Task directions =
Among the lines of the records below, copy those that hold the word "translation".

Items from a data source =
----
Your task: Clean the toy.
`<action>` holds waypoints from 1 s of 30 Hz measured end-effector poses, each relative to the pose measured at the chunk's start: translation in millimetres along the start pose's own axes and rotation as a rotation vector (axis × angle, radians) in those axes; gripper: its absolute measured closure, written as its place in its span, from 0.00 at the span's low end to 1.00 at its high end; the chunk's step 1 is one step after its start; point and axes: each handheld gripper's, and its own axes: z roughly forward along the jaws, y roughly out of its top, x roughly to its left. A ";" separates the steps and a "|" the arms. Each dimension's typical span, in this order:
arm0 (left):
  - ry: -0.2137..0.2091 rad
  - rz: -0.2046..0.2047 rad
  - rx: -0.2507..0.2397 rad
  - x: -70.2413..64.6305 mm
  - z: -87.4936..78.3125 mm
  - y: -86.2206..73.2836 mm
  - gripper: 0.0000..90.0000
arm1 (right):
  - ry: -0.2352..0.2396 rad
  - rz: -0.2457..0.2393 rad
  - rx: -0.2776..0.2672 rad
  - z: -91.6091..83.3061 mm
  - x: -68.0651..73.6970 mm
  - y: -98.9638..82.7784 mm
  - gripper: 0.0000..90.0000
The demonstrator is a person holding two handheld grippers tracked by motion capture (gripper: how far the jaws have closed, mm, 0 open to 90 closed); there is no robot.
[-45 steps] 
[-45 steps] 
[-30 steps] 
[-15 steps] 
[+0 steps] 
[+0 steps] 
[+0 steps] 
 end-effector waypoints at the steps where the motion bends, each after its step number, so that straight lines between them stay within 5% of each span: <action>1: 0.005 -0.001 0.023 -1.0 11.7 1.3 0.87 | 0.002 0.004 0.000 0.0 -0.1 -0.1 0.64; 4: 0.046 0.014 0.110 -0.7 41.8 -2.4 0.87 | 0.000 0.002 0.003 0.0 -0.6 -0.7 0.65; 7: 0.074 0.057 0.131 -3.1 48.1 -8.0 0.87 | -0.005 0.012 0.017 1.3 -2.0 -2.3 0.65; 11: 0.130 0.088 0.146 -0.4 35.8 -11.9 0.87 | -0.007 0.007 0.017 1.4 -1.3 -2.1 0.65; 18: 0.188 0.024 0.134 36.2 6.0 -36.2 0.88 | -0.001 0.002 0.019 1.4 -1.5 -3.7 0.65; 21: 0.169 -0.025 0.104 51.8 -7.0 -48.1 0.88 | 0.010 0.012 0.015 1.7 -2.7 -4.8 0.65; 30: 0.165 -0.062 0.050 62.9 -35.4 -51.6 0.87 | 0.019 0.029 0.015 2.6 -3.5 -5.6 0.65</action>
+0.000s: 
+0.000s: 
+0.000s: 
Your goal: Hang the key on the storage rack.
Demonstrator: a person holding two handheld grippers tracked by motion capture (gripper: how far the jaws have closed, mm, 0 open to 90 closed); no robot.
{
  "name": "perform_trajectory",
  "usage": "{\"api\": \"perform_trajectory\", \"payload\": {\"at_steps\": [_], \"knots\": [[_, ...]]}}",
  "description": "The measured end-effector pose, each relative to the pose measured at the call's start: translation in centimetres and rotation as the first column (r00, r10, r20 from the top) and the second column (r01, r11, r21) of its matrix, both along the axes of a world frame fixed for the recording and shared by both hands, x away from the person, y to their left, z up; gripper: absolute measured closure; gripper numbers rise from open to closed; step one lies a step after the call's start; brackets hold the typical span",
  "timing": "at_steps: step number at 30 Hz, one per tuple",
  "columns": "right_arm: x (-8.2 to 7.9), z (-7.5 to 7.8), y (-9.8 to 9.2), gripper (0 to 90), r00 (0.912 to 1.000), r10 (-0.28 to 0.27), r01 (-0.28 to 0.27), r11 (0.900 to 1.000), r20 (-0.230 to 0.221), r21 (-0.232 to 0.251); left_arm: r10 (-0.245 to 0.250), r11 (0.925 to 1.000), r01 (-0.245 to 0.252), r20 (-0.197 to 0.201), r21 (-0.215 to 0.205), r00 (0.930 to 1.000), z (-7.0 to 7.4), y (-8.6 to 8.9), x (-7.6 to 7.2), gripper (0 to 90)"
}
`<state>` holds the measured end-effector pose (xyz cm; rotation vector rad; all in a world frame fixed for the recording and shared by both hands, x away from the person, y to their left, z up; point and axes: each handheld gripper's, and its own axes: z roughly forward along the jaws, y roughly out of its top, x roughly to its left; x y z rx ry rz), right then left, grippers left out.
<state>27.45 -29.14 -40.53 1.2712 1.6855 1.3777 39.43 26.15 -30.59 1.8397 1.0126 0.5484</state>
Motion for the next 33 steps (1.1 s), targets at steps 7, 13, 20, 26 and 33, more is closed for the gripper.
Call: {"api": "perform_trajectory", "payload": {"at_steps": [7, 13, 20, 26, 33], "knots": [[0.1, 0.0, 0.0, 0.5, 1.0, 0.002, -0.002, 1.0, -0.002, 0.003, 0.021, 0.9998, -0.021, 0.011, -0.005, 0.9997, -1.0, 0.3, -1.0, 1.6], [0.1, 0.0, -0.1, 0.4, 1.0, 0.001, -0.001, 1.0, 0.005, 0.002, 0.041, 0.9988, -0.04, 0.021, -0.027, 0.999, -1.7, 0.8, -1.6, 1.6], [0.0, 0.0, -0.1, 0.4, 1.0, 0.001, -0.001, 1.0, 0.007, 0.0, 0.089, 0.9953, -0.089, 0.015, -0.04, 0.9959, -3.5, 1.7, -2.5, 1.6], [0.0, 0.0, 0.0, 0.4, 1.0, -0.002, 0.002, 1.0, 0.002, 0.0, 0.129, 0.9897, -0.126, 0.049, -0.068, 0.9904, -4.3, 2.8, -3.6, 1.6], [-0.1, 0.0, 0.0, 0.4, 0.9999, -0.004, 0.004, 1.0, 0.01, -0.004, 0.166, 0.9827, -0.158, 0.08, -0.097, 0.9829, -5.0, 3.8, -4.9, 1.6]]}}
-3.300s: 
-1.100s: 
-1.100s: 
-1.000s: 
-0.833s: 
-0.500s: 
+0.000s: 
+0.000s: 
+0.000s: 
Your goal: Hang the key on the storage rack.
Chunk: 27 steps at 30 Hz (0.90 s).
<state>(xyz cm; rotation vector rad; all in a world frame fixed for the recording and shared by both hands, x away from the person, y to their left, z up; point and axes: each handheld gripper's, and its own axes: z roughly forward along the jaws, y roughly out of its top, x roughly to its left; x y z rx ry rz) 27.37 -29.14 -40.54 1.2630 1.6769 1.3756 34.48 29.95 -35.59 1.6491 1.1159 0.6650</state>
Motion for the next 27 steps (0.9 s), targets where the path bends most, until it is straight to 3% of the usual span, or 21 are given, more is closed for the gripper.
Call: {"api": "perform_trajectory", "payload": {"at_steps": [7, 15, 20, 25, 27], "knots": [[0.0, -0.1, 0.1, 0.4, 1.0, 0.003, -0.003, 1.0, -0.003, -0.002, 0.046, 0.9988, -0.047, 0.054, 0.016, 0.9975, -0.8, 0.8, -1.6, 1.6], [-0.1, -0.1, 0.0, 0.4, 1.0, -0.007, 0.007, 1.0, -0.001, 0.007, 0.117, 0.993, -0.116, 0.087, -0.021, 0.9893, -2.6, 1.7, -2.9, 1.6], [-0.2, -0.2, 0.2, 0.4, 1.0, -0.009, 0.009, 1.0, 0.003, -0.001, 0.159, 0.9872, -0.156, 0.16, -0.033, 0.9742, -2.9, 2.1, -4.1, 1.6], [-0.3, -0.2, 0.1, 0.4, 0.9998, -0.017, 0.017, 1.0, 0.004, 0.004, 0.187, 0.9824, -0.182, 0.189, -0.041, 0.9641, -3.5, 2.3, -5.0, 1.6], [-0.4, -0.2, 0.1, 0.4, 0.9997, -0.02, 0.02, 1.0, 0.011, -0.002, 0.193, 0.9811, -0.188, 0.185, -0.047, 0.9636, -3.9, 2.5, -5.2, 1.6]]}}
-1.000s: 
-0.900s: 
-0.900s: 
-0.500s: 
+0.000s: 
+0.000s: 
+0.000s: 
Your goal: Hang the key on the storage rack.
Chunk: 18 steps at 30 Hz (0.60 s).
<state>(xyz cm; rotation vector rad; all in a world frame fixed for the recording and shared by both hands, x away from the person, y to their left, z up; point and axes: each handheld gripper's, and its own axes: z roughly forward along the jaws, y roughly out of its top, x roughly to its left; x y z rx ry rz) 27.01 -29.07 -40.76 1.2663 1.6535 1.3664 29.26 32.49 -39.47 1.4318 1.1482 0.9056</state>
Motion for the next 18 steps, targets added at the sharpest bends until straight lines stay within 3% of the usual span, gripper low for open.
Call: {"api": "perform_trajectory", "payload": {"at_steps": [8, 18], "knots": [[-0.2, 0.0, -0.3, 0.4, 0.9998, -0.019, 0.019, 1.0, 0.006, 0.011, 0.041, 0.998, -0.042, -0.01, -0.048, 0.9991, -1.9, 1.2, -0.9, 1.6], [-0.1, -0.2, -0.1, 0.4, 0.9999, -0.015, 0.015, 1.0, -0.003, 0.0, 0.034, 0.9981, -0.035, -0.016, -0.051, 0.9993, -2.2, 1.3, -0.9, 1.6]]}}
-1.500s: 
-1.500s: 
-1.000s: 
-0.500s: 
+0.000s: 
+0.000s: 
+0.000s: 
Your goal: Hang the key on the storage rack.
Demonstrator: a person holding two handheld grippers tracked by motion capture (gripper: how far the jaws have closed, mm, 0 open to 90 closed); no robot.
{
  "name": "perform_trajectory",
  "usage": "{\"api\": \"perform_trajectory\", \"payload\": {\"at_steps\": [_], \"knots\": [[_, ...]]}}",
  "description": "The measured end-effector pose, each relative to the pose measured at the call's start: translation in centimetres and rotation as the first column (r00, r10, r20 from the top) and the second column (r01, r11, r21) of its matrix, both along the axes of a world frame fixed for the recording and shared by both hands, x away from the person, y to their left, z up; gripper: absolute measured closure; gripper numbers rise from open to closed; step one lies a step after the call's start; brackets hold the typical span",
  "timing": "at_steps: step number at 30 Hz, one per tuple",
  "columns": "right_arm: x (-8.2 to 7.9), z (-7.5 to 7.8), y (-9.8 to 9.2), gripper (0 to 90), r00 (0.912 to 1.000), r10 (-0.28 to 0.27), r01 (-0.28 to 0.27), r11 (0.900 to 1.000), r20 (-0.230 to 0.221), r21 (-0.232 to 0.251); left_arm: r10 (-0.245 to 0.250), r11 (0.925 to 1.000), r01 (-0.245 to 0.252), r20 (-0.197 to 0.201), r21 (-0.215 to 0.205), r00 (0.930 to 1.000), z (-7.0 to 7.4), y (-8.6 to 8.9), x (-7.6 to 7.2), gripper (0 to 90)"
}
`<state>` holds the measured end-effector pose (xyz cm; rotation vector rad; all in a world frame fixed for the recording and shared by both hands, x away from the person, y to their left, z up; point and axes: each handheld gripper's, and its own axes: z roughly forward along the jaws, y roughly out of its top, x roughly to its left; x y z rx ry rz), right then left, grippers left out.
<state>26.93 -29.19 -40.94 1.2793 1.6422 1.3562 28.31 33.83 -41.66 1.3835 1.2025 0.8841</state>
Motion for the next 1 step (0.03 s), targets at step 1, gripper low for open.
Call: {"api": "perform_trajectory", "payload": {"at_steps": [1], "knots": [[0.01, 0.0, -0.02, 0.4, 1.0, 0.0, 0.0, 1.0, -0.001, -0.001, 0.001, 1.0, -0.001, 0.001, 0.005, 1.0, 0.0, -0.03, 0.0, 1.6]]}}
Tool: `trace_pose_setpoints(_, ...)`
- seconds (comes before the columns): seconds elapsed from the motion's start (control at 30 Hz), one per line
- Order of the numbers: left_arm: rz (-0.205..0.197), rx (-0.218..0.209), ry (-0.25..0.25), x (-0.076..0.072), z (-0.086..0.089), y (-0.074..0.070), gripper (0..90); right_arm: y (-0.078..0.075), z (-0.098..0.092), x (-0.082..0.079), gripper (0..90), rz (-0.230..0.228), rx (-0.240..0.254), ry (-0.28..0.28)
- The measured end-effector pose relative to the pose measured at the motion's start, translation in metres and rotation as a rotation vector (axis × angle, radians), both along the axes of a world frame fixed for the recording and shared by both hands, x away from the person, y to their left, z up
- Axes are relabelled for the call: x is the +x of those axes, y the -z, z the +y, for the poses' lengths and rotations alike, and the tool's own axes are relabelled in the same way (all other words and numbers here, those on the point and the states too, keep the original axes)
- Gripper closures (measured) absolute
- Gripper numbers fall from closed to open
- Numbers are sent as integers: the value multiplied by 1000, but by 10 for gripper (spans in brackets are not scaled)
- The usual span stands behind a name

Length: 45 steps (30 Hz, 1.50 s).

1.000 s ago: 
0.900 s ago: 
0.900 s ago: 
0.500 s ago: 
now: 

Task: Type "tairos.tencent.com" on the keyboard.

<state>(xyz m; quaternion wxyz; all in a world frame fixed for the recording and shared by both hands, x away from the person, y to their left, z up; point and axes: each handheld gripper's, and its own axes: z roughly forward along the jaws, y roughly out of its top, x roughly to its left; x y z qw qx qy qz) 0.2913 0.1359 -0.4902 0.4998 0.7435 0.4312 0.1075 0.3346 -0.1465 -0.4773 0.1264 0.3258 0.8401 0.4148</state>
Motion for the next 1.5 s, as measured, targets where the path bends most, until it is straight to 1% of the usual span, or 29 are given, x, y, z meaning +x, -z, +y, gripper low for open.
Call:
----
Solution for this problem =
`<action>` holds waypoints from 1 s of 30 Hz measured end-effector poses, each relative to the pose measured at the chunk's start: translation in millimetres along the start pose's own axes and rotation as a rotation vector (axis × angle, radians) in those axes; gripper: its absolute measured closure, written as its place in its span, from 0.00 at the span's low end to 1.00 at its high end; the chunk's step 1 is one step after its start; point and axes: each handheld gripper's, and its own axes: z roughly forward along the jaws, y roughly out of its top, x roughly to its left. A ";" separates the steps and a "|" the arms. Each dimension's typical span, in this order:
  "description": "The measured end-effector pose, each relative to the pose measured at the call's start: translation in centimetres and rotation as the first column (r00, r10, r20 from the top) and the second column (r01, r11, r21) of its matrix, both along the axes of a world frame fixed for the recording and shared by both hands, x away from the person, y to their left, z up; gripper: absolute measured closure; gripper numbers rise from open to closed; step one lies a step after the call's start; brackets hold the typical span",
  "description": "The measured end-effector pose, each relative to the pose measured at the call's start: translation in centimetres and rotation as the first column (r00, r10, r20 from the top) and the second column (r01, r11, r21) of its matrix, both along the axes of a world frame fixed for the recording and shared by both hands, x away from the person, y to their left, z up; gripper: absolute measured closure; gripper numbers rise from open to closed; step one lies a step after the call's start; brackets hold the typical span",
- The measured end-effector pose relative to the pose measured at the motion's start, translation in metres and rotation as a rotation vector (axis × angle, radians), both along the axes of a world frame fixed for the recording and shared by both hands, x away from the person, y to their left, z up

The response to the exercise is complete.